Work task
Each line of the data must be copied exactly.

Raw data
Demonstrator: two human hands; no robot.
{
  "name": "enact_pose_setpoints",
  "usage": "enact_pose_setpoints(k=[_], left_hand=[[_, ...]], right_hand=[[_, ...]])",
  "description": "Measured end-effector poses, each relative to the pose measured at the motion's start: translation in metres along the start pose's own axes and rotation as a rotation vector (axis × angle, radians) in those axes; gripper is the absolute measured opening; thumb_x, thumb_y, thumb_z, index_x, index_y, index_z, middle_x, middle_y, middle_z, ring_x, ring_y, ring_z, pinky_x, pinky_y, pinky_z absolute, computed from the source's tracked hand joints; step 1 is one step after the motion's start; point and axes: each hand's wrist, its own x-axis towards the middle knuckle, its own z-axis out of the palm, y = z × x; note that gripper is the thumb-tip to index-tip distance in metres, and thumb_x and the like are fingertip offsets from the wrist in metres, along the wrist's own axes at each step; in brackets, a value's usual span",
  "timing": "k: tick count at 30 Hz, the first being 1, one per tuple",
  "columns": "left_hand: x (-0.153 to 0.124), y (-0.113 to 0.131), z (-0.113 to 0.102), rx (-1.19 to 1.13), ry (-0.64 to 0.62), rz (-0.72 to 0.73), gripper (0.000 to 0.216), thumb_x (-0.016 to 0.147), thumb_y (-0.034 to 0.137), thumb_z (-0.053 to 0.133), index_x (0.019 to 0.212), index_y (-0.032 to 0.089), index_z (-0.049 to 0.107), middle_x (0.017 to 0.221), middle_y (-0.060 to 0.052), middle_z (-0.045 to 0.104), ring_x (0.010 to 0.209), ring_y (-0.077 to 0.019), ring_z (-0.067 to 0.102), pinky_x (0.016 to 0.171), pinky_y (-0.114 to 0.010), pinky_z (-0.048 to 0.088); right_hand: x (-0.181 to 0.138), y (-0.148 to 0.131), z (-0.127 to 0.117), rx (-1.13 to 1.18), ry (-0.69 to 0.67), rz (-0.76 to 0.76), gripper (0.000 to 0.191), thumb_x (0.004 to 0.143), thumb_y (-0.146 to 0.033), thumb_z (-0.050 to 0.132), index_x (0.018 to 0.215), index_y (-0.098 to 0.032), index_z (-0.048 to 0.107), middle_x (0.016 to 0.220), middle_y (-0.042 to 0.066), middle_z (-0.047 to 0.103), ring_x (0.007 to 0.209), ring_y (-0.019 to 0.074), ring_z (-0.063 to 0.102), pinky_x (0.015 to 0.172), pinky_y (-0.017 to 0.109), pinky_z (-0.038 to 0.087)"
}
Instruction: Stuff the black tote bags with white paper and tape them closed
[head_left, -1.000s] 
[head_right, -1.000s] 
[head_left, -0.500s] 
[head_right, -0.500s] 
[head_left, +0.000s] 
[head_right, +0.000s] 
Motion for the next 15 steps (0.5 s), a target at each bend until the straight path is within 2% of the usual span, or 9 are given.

Result
Demonstrator: two human hands; no robot.
{
  "name": "enact_pose_setpoints",
  "usage": "enact_pose_setpoints(k=[_], left_hand=[[_, ...]], right_hand=[[_, ...]])",
  "description": "Measured end-effector poses, each relative to the pose measured at the motion's start: translation in metres along the start pose's own axes and rotation as a rotation vector (axis × angle, radians) in those axes; gripper is the absolute measured opening; thumb_x, thumb_y, thumb_z, index_x, index_y, index_z, middle_x, middle_y, middle_z, ring_x, ring_y, ring_z, pinky_x, pinky_y, pinky_z absolute, computed from the source's tracked hand joints; step 1 is one step after the motion's start; point and axes: each hand's wrist, its own x-axis towards the middle knuckle, its own z-axis out of the palm, y = z × x; note that gripper is the thumb-tip to index-tip distance in metres, and thumb_x and the like are fingertip offsets from the wrist in metres, along the wrist's own axes at each step; in brackets, a value's usual span",
  "timing": "k: tick count at 30 Hz, the first being 1, one per tuple",
  "columns": "left_hand: x (-0.153 to 0.124), y (-0.113 to 0.131), z (-0.113 to 0.102), rx (-1.19 to 1.13), ry (-0.64 to 0.62), rz (-0.72 to 0.73), gripper (0.000 to 0.216), thumb_x (-0.016 to 0.147), thumb_y (-0.034 to 0.137), thumb_z (-0.053 to 0.133), index_x (0.019 to 0.212), index_y (-0.032 to 0.089), index_z (-0.049 to 0.107), middle_x (0.017 to 0.221), middle_y (-0.060 to 0.052), middle_z (-0.045 to 0.104), ring_x (0.010 to 0.209), ring_y (-0.077 to 0.019), ring_z (-0.067 to 0.102), pinky_x (0.016 to 0.171), pinky_y (-0.114 to 0.010), pinky_z (-0.048 to 0.088); right_hand: x (-0.181 to 0.138), y (-0.148 to 0.131), z (-0.127 to 0.117), rx (-1.13 to 1.18), ry (-0.69 to 0.67), rz (-0.76 to 0.76), gripper (0.000 to 0.191), thumb_x (0.004 to 0.143), thumb_y (-0.146 to 0.033), thumb_z (-0.050 to 0.132), index_x (0.018 to 0.215), index_y (-0.098 to 0.032), index_z (-0.048 to 0.107), middle_x (0.016 to 0.220), middle_y (-0.042 to 0.066), middle_z (-0.047 to 0.103), ring_x (0.007 to 0.209), ring_y (-0.019 to 0.074), ring_z (-0.063 to 0.102), pinky_x (0.015 to 0.172), pinky_y (-0.017 to 0.109), pinky_z (-0.038 to 0.087)"
}
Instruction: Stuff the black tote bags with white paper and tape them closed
[head_left, -1.000s] 
[head_right, -1.000s] 
[head_left, -0.500s] 
[head_right, -0.500s] 
[head_left, +0.000s] 
[head_right, +0.000s] 
Motion for the next 15 steps (0.5 s), a target at each bend until the straight path is within 2% of the usual span, or 9 are given.

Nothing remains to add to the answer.